Bad news for Big Oil is thrilling for consumers – oil prices are plummeting amid economic uncertainty in Europe and the United States. Oil is now selling below $80 a barrel, and gas prices are coming down as well, which will surely be helpful to many a summer vacationer. The recent increase in domestic oil production, actually at the highest level ever, also contributes to the falling prices; the increased production is due to Bush-era leases finally starting to pump crude. Whenever drilling advocates and oil companies want more exploration leases and drilling rights, many fossil fuel opponents will rebut the request with the assertion that it takes about ten years before the oil would actually start flowing. But, as we can see from the current peak in domestic production, that is simply a silly argument. If we let oil companies drill for oil today, then ten years down the road we would have more American jobs and more success for American fuel corporations (which of course means more tax dollars for Uncle Sam, especially considering that the three largest oil companies had the highest effective tax rates of any US corporations). If we instead continue with the “it will take ten years” charade, then all we will have is green lobbyists saying exactly the same thing again.

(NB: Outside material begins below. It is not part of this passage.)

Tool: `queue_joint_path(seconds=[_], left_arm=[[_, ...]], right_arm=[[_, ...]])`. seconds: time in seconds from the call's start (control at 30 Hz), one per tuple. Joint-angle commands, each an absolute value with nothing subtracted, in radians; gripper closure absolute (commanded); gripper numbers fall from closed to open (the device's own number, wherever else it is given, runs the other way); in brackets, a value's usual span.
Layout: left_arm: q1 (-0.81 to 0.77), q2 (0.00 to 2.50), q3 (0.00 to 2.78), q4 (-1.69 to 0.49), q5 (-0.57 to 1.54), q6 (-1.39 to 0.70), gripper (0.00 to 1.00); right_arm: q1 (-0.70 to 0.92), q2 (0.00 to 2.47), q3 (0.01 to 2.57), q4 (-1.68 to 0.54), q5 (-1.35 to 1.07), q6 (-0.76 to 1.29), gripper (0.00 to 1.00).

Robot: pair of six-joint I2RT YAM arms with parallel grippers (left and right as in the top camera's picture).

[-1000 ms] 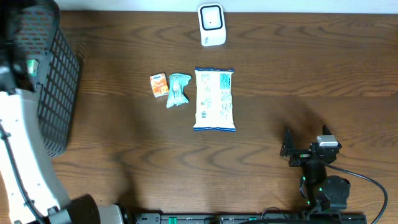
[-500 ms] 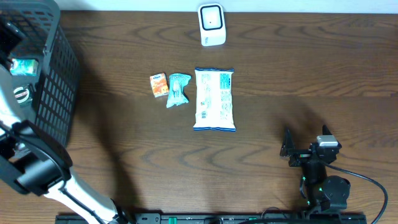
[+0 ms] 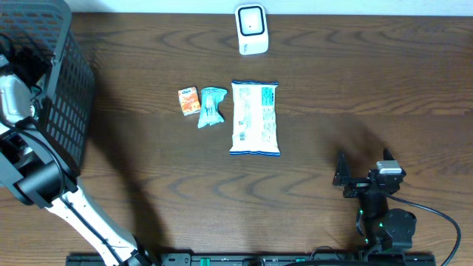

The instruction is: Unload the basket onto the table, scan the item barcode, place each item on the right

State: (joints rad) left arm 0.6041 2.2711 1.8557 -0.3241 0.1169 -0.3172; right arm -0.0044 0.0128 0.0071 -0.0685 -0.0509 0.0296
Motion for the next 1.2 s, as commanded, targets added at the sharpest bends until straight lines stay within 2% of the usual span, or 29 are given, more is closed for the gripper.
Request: queue_joint_path(seconds=[0.0,0.37,0.47,0.5,0.53,0.6,0.67,0.7,0.73,0.9,1.0,1.17], left_arm=[[0.602,2.311,1.850,-0.318,0.101,-0.320,0.21],[0.599,2.363,1.848,-0.250,0.033,-0.319,0.22],[0.599,2.383,1.848,-0.244,0.033,-0.319,0.37],[0.599,2.391,1.848,-0.244,0.033,-0.319,0.53],[0.599,2.396,1.847,-0.244,0.033,-0.319,0.62],[0.599,2.397,1.845,-0.244,0.033,-0.319,0.70],[0.599,2.397,1.845,-0.244,0.033,-0.319,0.71],[0.599,2.397,1.845,-0.250,0.033,-0.319,0.78],[0.599,2.397,1.845,-0.255,0.033,-0.319,0.91],[0.602,2.340,1.846,-0.283,0.042,-0.320,0.93],[0.606,2.220,1.846,-0.284,0.072,-0.333,0.93],[0.604,1.879,1.846,-0.397,0.106,-0.609,0.93]], right_arm=[[-0.012,0.010,0.005,-0.071,-0.047,0.029,0.01],[-0.012,0.009,0.005,-0.072,-0.047,0.029,0.01],[-0.012,0.009,0.005,-0.072,-0.047,0.029,0.01],[-0.012,0.010,0.005,-0.072,-0.047,0.029,0.01],[-0.012,0.009,0.005,-0.072,-0.047,0.029,0.01],[-0.012,0.010,0.005,-0.072,-0.047,0.029,0.01],[-0.012,0.009,0.005,-0.072,-0.047,0.028,0.01],[-0.012,0.010,0.005,-0.072,-0.047,0.028,0.01],[-0.012,0.009,0.005,-0.072,-0.047,0.029,0.01],[-0.012,0.010,0.005,-0.072,-0.047,0.029,0.01],[-0.012,0.010,0.005,-0.072,-0.047,0.029,0.01],[-0.012,0.009,0.005,-0.072,-0.047,0.028,0.01]])
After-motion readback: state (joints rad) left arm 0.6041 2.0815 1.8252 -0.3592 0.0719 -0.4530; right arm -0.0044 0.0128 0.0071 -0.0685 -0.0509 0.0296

One of the biggest controversies over oil recently has been the Keystone XL pipeline, which would carry crude from the Canadian Alberta tar sands to US refineries on the Gulf of Mexico. President Obama caved to the green wing of his party and shot down the proposal, which requires presidential approval because it crosses a US border. Constructing the planned pipeline would be a massive project and would create thousands of American jobs. Interestingly, because the actual drilling operations are occurring in Canada and are therefore outside of U.S. control, green activists have had to skip the time argument and jump to the matter of environmental safety. Drilling opponents refer to the tar sands crude as “dirty oil” because its extraction requires much more energy than normal oil wells do, which leads to higher net carbon emissions per barrel. Activists are also concerned about the perennial risk of a pipeline spill. However, the emissions argument does not hold water because the oil is going to be drilled whether or not the Keystone pipeline is built; in fact, Canadian Prime Minister Stephen Harper plans to build a similar pipeline to the Pacific in order to sell the crude to China if Obama does not allow the construction of Keystone. As for the spill concerns, it is important to realize that the United States is already crisscrossed with numerous oil pipelines; one more is not going to harm anyone. Hopefully, the president will reevaluate his decision.
So long as the United States is dependent on oil as an energy source, it only makes sense to transition towards more domestic oil (or at least oil from close allies rather than Middle Eastern dictatorships) before finally moving past nonrenewable fossil fuels to fully renewable sources of energy. If we are going to be burning oil, it might as well be American oil. The BP oil spill in the Gulf of Mexico renewed fears of the environmental and human risks of oil drilling, but that accident only occurred because the platform operators disregarded important safety regulations. Indeed, the government should create strict rules for well construction and operation and ensure that they are well-enforced; if it is done safely and with plenty of government oversight, domestic oil drilling can and will be a major source of American energy for many years to come.